## AIM OF THE EXERCISE
In the listing below, find each line that holds the string "things" and copy it.

## GIVEN RECORDS
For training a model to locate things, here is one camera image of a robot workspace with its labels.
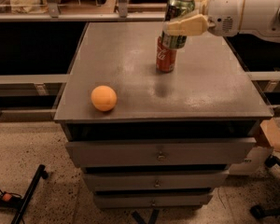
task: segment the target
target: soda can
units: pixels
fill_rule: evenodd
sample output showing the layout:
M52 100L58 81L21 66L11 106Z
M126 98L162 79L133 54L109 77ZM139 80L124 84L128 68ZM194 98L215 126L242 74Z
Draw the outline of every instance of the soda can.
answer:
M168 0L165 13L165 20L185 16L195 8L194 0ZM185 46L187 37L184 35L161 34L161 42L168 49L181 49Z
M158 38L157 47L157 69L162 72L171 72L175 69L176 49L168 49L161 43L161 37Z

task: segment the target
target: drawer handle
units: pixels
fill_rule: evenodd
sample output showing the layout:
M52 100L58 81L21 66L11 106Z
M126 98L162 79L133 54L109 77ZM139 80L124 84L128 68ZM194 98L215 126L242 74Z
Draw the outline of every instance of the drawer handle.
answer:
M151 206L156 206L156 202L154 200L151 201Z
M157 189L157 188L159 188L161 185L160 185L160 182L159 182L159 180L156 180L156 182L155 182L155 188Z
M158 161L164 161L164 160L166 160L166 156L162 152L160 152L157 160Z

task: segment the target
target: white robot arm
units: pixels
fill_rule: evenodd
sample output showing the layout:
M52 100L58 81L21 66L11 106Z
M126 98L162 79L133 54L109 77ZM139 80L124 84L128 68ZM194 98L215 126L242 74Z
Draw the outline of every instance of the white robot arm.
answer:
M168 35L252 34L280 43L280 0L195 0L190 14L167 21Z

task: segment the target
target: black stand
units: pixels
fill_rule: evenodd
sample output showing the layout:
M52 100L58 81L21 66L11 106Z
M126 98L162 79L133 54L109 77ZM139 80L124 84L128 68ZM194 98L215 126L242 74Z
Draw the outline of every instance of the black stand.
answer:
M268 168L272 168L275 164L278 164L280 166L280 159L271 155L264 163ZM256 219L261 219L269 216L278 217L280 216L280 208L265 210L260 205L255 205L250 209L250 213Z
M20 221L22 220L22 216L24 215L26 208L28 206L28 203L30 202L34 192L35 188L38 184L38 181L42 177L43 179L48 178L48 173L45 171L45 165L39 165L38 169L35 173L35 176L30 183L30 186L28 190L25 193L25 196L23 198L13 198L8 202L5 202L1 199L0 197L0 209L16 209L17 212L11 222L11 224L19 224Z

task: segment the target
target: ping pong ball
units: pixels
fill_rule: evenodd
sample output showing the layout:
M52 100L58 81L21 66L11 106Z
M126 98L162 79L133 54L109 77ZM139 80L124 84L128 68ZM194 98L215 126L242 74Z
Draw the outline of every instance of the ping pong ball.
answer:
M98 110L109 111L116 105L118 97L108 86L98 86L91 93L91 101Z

...

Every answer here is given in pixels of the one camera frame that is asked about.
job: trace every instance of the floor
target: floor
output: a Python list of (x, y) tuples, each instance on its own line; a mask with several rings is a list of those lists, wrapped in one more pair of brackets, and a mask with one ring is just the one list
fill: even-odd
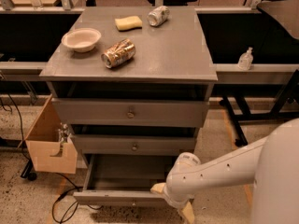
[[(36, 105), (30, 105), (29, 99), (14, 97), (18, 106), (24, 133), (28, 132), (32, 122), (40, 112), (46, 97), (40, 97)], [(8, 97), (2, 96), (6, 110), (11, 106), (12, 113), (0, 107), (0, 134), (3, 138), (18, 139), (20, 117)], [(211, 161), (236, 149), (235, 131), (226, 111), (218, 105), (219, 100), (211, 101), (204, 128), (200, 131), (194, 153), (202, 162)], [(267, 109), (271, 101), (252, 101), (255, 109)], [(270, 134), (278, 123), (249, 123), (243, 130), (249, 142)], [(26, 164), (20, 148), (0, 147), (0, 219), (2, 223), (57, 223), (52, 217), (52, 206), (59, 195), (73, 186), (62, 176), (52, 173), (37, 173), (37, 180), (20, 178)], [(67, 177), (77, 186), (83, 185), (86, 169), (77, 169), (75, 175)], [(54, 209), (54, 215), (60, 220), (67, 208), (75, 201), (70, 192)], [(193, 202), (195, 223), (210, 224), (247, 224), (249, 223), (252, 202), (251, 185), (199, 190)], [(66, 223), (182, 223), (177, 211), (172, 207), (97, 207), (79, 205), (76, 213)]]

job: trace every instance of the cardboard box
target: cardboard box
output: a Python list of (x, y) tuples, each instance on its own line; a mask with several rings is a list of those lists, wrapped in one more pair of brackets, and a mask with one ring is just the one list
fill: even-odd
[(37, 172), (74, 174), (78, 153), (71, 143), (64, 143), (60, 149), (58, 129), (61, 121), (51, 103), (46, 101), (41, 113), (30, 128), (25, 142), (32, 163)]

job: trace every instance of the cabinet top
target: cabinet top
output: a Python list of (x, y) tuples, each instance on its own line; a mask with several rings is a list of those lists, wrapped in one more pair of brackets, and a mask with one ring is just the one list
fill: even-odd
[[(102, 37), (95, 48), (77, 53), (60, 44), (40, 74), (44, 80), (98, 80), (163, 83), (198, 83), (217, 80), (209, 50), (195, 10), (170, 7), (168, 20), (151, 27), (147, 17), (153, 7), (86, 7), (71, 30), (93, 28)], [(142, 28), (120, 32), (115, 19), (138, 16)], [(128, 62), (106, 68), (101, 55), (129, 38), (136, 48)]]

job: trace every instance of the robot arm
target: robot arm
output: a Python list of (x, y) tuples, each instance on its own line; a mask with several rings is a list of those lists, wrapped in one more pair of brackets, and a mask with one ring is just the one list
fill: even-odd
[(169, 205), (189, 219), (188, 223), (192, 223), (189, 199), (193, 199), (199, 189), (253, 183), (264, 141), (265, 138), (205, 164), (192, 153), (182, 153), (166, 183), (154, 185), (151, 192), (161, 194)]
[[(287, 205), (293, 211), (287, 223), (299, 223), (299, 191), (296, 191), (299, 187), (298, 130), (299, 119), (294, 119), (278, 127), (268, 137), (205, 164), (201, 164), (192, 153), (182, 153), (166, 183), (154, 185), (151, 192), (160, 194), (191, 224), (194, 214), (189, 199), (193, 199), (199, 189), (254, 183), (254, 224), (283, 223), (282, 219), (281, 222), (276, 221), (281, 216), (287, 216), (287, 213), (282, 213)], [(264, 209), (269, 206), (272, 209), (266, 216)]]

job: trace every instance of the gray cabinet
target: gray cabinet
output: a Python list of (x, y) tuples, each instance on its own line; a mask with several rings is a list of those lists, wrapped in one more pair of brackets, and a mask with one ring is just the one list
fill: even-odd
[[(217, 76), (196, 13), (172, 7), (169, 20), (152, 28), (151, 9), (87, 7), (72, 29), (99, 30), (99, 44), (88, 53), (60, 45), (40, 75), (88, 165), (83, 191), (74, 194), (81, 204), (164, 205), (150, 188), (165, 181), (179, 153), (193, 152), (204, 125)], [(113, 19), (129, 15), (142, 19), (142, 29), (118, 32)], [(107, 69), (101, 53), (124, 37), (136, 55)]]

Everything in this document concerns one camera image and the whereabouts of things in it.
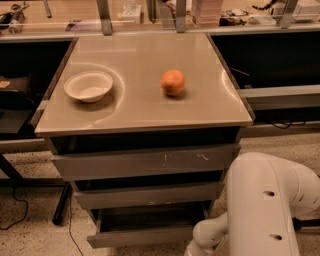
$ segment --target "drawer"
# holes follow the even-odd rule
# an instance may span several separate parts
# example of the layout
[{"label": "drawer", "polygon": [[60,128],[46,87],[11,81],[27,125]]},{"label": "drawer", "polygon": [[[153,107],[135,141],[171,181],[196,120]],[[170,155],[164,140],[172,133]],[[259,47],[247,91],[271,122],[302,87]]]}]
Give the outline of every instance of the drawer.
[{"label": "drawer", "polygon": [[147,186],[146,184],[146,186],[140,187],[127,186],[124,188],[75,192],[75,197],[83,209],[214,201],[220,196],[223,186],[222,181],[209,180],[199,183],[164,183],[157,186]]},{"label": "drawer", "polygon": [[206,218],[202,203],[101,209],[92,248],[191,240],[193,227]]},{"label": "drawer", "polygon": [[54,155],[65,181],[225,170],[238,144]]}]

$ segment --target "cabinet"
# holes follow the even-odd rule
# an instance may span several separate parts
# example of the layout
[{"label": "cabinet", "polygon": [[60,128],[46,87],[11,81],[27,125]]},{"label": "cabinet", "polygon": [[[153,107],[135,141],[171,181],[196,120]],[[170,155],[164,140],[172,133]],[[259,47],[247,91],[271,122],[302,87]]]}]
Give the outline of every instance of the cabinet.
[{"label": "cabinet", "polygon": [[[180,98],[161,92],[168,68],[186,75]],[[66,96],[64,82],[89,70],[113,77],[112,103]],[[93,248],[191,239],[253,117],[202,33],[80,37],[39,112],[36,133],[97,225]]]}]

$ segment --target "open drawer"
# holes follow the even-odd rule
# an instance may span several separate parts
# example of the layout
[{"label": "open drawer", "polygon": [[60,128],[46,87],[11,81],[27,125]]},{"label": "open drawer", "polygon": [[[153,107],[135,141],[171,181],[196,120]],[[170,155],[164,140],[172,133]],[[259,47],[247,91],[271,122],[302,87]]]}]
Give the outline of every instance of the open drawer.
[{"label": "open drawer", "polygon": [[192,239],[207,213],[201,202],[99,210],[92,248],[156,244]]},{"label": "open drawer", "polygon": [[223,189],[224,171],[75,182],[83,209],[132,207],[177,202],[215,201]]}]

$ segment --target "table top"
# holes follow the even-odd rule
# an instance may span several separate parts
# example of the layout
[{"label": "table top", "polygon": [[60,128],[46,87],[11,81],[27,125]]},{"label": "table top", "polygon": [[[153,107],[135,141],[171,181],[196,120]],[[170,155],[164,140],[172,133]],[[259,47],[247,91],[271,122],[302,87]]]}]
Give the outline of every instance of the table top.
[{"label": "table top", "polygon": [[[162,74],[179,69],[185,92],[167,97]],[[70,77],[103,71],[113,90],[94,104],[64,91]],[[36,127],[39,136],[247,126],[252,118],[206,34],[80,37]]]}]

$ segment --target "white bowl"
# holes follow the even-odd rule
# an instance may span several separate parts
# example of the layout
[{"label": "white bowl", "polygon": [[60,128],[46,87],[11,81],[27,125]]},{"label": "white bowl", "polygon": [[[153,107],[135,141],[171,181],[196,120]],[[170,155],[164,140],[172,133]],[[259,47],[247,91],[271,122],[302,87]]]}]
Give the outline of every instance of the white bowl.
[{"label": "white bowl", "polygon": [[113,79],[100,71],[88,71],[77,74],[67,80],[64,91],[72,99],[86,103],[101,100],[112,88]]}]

## OUTPUT OF THE EXERCISE
For training a model to locate things, here is one camera image of a robot workspace with its labels.
Everything in this document concerns one camera image and the whereabouts of things in it.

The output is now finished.